Sehen

streng verboten & Reue

Luiz Goldberg

Manchmal steht das Leben
wie ein riesiger gelber Baustellen-Container
quer vor der Nase.

Die Warnschilder sind nicht zu übersehen:
„Durchfahrt verboten“,
„Lebensgefahr“,
„Hier geht’s steil bergab“.

Man sieht sie,
man liest sie,
man nickt sogar verständnisvoll,
und biegt trotzdem ab.

Weil da drüben etwas glänzt.
Weil ein leises, dummes Stimmchen flüstert:
„Nur mal kurz gucken kann ja nicht schaden.“

So war es auch bei mir.

Der ausgetretene Hauptweg war solide,
langweilig vielleicht, aber solide.
Er roch nach frisch gemähtem Rasen,
nach Sonntagsbraten
und geregelten Rentenbeiträgen.

Und dann kam dieser schmale, verwilderte Pfad,
der sich zwischen Brombeerranken hindurchschlängelte.

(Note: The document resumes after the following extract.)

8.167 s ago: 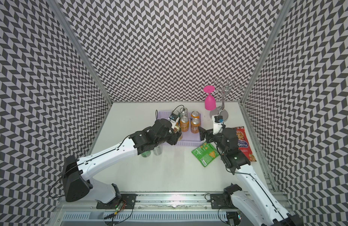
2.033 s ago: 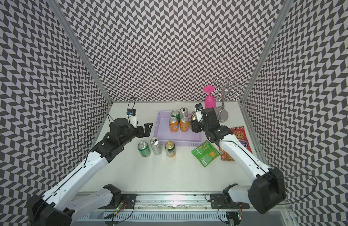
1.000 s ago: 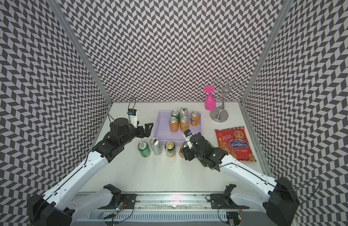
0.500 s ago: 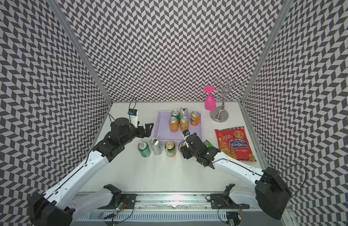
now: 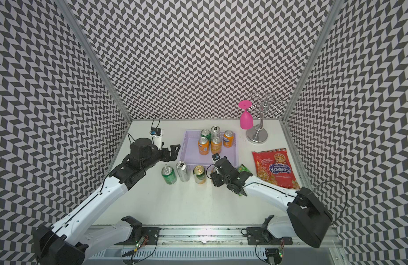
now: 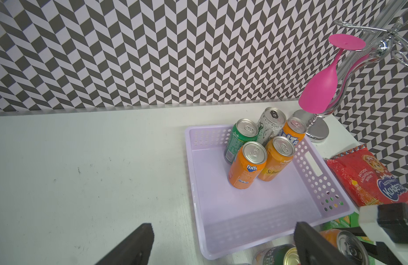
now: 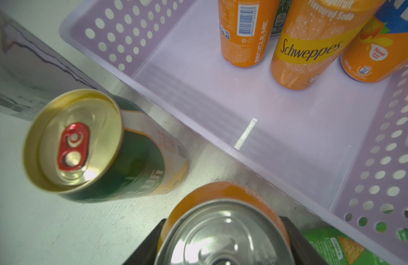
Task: Take out the drinks from the basket
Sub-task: Place the drink at the center of the board.
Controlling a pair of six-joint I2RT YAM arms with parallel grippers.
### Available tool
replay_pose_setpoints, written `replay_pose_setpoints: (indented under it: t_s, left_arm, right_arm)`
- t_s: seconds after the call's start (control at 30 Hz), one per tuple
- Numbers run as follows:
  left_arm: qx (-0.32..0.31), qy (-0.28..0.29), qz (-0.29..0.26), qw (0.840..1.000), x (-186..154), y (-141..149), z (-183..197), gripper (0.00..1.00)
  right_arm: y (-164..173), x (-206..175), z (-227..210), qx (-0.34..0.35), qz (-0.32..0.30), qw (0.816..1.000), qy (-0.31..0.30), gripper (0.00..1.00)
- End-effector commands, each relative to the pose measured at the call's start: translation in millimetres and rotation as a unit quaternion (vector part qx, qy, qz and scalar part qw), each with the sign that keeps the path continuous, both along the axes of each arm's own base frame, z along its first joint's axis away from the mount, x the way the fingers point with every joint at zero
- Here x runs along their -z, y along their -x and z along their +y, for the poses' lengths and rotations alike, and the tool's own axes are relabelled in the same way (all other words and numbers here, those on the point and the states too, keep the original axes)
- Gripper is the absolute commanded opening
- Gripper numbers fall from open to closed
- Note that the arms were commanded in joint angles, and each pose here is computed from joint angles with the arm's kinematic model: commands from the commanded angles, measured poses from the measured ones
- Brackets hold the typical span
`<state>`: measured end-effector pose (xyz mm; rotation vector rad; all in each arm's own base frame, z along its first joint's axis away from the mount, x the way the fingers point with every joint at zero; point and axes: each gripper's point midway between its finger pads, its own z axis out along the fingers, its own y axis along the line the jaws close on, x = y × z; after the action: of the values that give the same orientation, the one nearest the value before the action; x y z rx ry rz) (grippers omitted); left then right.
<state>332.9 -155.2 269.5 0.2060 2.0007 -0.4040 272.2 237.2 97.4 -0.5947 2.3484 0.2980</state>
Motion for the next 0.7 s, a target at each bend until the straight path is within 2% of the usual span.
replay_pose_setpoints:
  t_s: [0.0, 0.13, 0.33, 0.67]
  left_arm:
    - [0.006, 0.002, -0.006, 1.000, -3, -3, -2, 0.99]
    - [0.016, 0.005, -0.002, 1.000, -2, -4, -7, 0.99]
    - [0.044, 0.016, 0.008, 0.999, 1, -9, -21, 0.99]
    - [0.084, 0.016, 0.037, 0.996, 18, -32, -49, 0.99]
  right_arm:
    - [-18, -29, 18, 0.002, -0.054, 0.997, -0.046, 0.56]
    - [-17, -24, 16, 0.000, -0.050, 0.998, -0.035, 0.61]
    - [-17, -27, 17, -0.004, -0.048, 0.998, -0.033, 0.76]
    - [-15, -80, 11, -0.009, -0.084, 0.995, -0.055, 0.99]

Er roch nach verbotener Butter,
nach Margarine, die man eigentlich nur aufs Brot streicht,
aber plötzlich in ganz anderen Kontexten vorstellte.

Ein Tabu, das nicht drohte, sondern lockte,
frech, fettig, verführerisch.

Ich dachte:
Ein kleiner Umweg.
Ein Experiment.
Ein Beweis, dass ich noch lebe,
dass ich noch wählen kann.

Ich dachte wirklich,
ich wäre der Herr der Abzweigung.

Jetzt stehe ich in einer Sackgasse,
deren Wände aus Reue gebaut sind.

Der Boden ist rutschig
von den Resten meiner eigenen Großspurigkeit.

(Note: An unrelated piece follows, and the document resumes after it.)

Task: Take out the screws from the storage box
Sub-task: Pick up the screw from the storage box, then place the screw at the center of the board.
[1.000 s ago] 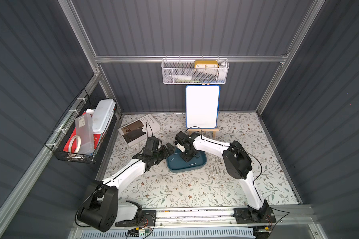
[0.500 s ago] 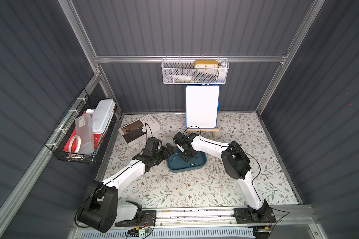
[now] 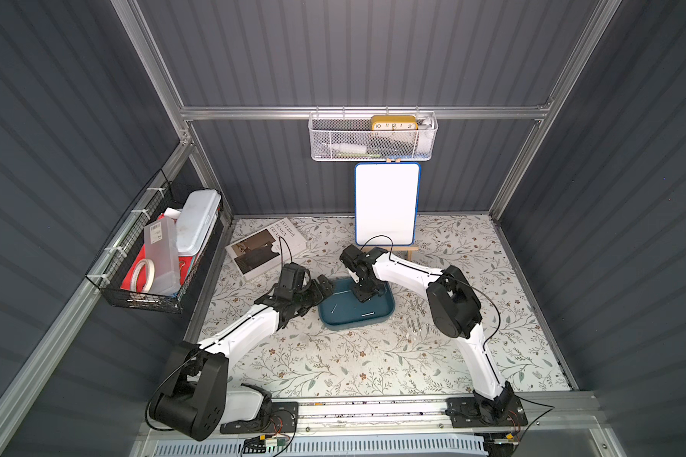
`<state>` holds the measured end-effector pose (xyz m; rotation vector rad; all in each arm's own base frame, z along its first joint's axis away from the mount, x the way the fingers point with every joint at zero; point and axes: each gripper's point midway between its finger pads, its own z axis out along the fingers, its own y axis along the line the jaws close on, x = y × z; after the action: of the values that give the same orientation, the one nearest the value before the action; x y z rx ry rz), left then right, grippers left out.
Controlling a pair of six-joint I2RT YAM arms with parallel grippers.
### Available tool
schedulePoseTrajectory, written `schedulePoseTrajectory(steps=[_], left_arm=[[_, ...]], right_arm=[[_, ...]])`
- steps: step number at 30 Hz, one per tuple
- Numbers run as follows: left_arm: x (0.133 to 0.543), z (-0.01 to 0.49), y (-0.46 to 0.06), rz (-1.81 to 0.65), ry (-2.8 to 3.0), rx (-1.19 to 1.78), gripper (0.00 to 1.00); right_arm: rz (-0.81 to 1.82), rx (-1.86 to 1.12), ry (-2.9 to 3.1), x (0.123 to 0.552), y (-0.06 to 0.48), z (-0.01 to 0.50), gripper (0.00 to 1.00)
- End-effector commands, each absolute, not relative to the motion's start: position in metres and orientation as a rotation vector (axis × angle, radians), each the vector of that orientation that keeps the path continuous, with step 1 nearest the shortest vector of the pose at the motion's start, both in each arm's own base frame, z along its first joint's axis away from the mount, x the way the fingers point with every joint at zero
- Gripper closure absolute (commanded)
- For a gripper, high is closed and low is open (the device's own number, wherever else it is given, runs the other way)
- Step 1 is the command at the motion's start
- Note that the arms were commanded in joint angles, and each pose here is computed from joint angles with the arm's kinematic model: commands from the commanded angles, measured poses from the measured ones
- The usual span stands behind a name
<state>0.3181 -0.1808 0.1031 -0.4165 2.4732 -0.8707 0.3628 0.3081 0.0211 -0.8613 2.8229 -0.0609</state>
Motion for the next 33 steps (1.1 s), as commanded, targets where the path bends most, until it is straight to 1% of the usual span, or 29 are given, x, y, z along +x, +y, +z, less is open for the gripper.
schedulePoseTrajectory(steps=[1,7,11,15,19,22,23,28,33], left_arm=[[0.31,0.09,-0.188,-0.888,2.518,-0.389,0.06],[0.307,0.084,-0.195,-0.877,2.546,-0.361,0.11],[0.307,0.079,-0.191,-0.831,2.56,-0.361,0.12],[0.306,0.077,-0.191,-0.822,2.574,-0.354,0.17],[0.304,0.074,-0.185,-0.775,2.588,-0.386,0.18],[0.302,0.074,-0.184,-0.775,2.593,-0.422,0.25],[0.3,0.074,-0.185,-0.783,2.594,-0.423,0.26],[0.297,0.075,-0.185,-0.753,2.614,-0.433,0.27],[0.294,0.072,-0.185,-0.702,2.648,-0.448,0.28]], right_arm=[[-0.038,-0.844,2.819,0.359,0.31,0.035,0.96],[-0.024,-0.819,2.798,0.361,0.31,0.055,0.96],[-0.003,-0.805,2.759,0.364,0.311,0.071,0.96],[0.009,-0.773,2.753,0.363,0.309,0.083,0.96],[0.001,-0.734,2.742,0.363,0.303,0.094,0.96],[0.0,-0.681,2.746,0.362,0.293,0.103,0.96],[0.001,-0.658,2.746,0.362,0.288,0.106,0.96],[-0.012,-0.551,2.724,0.362,0.261,0.126,0.96],[-0.044,-0.429,2.734,0.36,0.225,0.132,0.96]])
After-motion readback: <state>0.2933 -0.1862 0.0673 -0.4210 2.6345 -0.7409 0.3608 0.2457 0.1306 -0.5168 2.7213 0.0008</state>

Die Luft riecht nach abgestandenem Bedauern
und kaltem Fett.

Die Brombeeren haben sich in meine Jacke gekrallt
und lassen nicht mehr los.

Und irgendwo hinten, ganz leise,
höre ich das Schicksal mit einem riesigen Schild wedeln:
„Hab ich’s nicht gesagt?“

Ich fluche nicht laut.
Das wäre zu billig.

Ich fluche leise, in mich hinein,
über jede einzelne Sekunde,
in der ich geglaubt habe,
die Warnschilder wären nur für die anderen aufgestellt worden.

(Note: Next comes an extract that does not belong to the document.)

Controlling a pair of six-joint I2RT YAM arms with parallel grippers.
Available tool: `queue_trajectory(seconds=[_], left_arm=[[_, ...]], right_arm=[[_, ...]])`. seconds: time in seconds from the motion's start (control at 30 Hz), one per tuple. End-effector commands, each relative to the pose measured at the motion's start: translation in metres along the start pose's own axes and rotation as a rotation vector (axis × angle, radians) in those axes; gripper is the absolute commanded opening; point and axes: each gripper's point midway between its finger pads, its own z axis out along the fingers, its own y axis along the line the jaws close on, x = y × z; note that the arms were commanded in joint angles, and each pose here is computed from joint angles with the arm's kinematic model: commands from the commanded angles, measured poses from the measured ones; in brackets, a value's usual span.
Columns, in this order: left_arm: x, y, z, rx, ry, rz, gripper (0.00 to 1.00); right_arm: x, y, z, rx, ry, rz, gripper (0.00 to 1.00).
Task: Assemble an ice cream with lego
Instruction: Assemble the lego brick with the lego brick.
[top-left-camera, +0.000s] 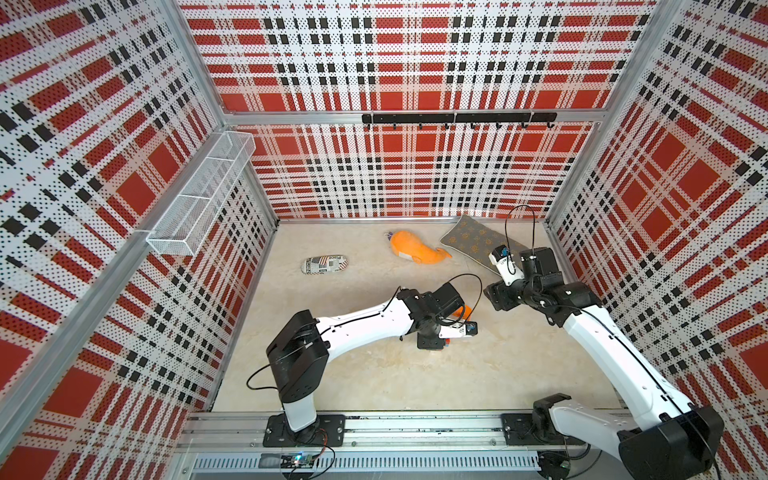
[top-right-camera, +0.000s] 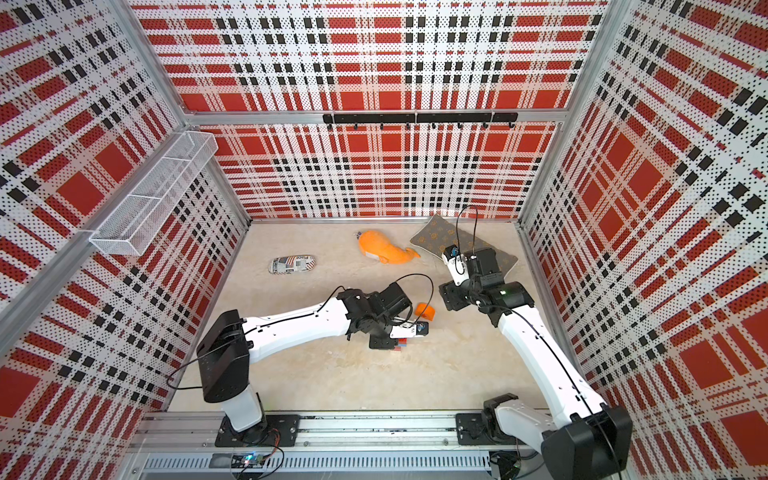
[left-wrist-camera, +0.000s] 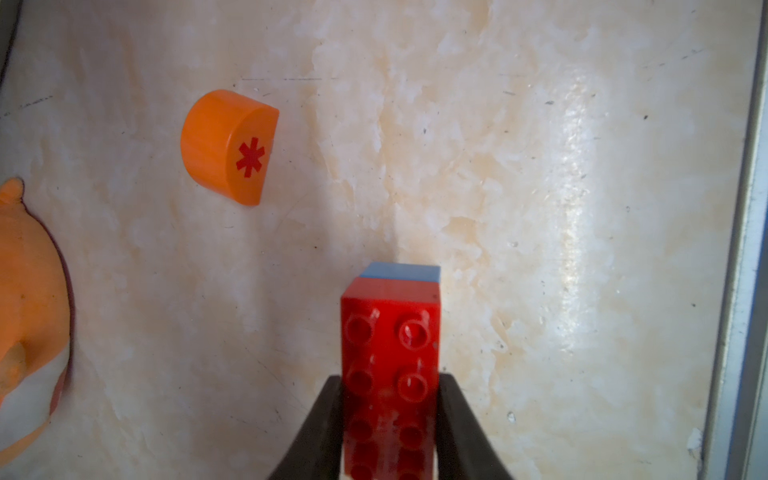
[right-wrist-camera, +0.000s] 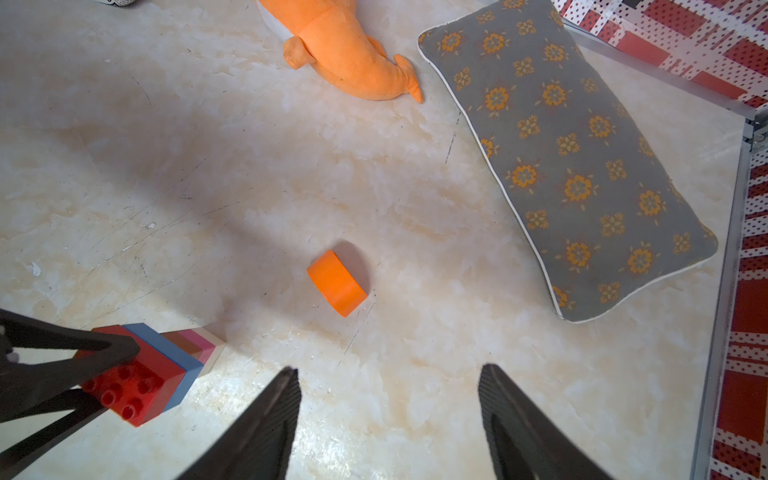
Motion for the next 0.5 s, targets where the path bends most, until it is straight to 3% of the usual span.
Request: queue_trajectory(seconds=[0.0,0.17,0.2,0.27,0.37,0.4,0.47], left_arm=[[0.022,-0.007,0.012,0.033,0.122,0.000,0.20],[0.009,0.001,0.000,-0.002,0.089,0.011,0.23],[0.008,0.003,-0.002,-0.007,0.083,0.013,0.27],[0.005,0.004,-0.005,-0.010,0.074,0.015,0.45],[0.004,0.004,-0.008,-0.014,0.068,0.019,0.47],[0.004,0.003,-0.008,-0.012,0.067,0.019,0.55],[0.004,0.003,-0.008,-0.013,0.068,0.020,0.56]], right_arm=[[-0.004,-0.003,-0.002,0.006,-0.019,0.006,0.73],[-0.003,-0.003,-0.001,0.006,-0.016,0.004,0.73],[-0.003,-0.003,-0.001,0.005,-0.017,0.002,0.73],[-0.003,-0.003,-0.001,0.005,-0.016,0.004,0.73],[-0.003,-0.003,-0.001,0.005,-0.016,0.004,0.73],[-0.003,-0.003,-0.001,0.006,-0.016,0.004,0.73],[-0.003,-0.003,-0.001,0.006,-0.017,0.004,0.73]])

Über jede gierige Bewegung,
mit der ich das Verbotene angefasst habe,
als wäre es ein harmloser Sonntagsbrötchenbelag
und nicht der Beginn vom Ende.

Späte Einsicht ist kein dramatischer Blitz.

Sie ist ein langsames, klebriges Erwachen
in einer Ecke, aus der es kein Zurück gibt,
nur noch ein beschämtes Warten,
bis jemand kommt
und einem hilft,
die Brombeeren aus dem Stoff zu pulen.

Falls jemand kommt.
Falls man überhaupt noch gerufen wird.